[REQUIRED WORK] Start at the first line of the material. Repeat each line exactly through the one containing "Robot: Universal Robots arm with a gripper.", then stop.

BEGIN DATASET ENTRIES

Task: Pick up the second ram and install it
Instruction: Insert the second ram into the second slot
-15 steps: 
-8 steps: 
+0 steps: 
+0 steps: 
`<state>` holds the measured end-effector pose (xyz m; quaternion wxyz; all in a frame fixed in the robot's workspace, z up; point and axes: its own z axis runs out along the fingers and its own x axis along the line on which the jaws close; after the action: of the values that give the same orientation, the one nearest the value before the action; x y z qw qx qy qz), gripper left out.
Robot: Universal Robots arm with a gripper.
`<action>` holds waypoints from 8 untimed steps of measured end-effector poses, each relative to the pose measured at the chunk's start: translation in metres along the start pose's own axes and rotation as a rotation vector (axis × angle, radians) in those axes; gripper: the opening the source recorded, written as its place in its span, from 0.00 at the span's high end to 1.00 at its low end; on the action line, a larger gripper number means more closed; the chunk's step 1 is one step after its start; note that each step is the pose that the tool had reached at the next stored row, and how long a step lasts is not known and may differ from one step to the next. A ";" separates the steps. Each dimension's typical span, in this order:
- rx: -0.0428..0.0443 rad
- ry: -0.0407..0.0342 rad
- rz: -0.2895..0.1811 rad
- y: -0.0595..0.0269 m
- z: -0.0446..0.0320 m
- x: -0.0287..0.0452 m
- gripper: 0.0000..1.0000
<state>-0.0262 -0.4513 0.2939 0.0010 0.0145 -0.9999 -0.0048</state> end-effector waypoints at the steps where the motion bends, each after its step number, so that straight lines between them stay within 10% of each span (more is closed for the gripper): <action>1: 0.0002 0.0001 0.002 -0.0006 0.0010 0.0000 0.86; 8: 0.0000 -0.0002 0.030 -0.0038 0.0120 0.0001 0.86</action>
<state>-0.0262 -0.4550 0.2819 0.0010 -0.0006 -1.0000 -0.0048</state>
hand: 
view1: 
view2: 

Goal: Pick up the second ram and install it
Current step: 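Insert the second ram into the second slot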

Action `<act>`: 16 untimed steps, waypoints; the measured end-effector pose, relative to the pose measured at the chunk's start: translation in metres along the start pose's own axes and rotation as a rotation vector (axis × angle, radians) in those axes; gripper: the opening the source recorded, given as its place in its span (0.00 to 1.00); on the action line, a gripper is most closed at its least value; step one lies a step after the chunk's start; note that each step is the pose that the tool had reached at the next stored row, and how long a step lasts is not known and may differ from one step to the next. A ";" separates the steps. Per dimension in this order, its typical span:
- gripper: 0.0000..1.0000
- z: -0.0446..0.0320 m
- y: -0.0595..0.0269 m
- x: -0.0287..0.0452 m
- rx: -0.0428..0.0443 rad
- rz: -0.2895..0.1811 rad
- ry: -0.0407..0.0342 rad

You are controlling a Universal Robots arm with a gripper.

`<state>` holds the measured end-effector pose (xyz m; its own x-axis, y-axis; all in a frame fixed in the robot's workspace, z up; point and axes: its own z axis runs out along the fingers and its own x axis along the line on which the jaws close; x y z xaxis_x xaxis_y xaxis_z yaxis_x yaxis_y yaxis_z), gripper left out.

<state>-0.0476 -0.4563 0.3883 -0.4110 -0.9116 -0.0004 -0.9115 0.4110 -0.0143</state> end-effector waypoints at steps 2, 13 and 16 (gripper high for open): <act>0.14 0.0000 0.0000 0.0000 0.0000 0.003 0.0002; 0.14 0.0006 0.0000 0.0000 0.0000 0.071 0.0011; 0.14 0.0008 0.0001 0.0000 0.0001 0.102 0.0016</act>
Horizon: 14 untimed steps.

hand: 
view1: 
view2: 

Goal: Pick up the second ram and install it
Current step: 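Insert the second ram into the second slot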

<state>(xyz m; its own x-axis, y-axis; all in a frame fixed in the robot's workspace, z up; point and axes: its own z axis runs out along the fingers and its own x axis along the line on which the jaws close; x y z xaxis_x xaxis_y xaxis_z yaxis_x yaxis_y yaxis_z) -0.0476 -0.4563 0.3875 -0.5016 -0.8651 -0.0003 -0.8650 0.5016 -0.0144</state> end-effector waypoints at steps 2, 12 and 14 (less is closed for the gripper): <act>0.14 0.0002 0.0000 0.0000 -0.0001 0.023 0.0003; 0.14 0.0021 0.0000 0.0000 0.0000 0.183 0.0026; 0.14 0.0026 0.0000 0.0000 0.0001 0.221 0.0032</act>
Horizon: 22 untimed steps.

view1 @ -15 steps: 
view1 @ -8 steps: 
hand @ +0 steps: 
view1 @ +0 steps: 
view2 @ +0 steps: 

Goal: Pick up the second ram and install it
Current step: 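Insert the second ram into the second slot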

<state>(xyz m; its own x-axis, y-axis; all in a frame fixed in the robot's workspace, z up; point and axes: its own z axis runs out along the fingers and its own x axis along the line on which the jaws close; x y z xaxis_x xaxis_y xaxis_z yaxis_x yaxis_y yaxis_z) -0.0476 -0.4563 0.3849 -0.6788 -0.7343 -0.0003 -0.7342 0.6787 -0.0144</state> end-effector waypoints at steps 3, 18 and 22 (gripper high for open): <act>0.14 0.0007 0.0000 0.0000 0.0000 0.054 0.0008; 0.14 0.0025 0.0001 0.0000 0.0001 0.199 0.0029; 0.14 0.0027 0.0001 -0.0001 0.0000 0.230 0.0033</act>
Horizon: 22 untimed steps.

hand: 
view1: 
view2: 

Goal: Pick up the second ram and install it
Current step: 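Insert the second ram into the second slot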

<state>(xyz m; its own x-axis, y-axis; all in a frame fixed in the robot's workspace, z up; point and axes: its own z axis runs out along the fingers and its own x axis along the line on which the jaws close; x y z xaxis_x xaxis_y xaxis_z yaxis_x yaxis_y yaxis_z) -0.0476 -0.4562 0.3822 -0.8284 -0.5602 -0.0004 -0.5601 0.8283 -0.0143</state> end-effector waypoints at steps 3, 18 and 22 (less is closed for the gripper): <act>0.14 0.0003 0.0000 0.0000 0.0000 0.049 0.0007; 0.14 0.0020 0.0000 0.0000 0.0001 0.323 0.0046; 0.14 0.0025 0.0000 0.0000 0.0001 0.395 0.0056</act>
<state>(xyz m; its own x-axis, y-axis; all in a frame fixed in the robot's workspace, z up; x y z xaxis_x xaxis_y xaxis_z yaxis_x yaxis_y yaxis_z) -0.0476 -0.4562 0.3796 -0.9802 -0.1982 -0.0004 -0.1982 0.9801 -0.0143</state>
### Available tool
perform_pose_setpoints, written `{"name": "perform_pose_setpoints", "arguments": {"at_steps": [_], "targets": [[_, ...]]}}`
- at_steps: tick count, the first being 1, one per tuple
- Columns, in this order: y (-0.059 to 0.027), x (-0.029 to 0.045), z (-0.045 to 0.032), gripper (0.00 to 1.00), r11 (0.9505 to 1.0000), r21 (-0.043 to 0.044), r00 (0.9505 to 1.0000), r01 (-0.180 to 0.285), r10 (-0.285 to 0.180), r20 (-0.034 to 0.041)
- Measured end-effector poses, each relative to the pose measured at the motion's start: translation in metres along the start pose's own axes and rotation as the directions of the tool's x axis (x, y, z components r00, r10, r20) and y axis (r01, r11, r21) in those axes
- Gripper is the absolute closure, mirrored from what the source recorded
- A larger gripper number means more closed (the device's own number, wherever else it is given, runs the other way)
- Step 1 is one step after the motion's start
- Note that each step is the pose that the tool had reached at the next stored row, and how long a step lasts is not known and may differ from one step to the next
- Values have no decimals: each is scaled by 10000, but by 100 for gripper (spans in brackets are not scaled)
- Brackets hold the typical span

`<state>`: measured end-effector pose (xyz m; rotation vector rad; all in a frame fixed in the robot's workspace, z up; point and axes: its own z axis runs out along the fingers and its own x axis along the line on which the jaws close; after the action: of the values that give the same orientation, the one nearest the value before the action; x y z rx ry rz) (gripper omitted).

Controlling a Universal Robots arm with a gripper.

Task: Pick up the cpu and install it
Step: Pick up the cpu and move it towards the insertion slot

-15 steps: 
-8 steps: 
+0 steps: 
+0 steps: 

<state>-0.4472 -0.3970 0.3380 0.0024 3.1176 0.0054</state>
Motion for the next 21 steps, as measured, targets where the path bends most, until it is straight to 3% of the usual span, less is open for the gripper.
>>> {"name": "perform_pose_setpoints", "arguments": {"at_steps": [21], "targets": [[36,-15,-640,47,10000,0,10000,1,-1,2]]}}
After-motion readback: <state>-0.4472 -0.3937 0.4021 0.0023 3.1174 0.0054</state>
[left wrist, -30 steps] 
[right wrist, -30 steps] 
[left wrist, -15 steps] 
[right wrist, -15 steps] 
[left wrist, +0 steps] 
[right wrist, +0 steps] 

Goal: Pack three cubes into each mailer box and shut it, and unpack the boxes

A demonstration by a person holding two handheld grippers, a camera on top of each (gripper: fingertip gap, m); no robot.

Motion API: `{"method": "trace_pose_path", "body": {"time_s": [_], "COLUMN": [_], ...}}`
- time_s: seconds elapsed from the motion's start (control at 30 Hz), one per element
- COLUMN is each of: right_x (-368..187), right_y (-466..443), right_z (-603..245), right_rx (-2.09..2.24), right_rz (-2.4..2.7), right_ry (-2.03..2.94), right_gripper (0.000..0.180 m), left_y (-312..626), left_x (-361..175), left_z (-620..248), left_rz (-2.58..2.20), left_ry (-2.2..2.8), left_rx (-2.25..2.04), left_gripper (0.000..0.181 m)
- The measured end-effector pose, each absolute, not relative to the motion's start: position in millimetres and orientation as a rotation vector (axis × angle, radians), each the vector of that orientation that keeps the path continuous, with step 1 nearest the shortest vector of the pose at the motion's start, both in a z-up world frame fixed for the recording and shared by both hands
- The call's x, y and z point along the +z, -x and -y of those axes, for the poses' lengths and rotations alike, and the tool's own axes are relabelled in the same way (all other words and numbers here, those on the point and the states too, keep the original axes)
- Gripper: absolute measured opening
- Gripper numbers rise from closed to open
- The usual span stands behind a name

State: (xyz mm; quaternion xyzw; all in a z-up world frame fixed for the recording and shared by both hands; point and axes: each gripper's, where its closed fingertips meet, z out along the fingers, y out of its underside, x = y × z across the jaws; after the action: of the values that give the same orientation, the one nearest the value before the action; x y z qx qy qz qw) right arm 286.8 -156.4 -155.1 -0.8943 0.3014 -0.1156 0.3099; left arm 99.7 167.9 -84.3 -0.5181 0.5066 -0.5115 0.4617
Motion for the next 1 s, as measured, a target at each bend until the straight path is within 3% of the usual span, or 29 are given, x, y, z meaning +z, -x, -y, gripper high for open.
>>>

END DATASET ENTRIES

[SOLUTION TO THE EXERCISE]
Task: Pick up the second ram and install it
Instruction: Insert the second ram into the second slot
-15 steps: 
-8 steps: 
+0 steps: 
+0 steps: 
`<state>` holds the measured end-effector pose (xyz m; quaternion wxyz; all in a frame fixed in the robot's workspace, z up; point and axes: its own z axis runs out along the fingers and its own x axis along the line on which the jaws close; after the action: of the values that give the same orientation, the one nearest the value before the action; x y z qw qx qy qz), gripper left out.
Robot: Universal Robots arm with a gripper.

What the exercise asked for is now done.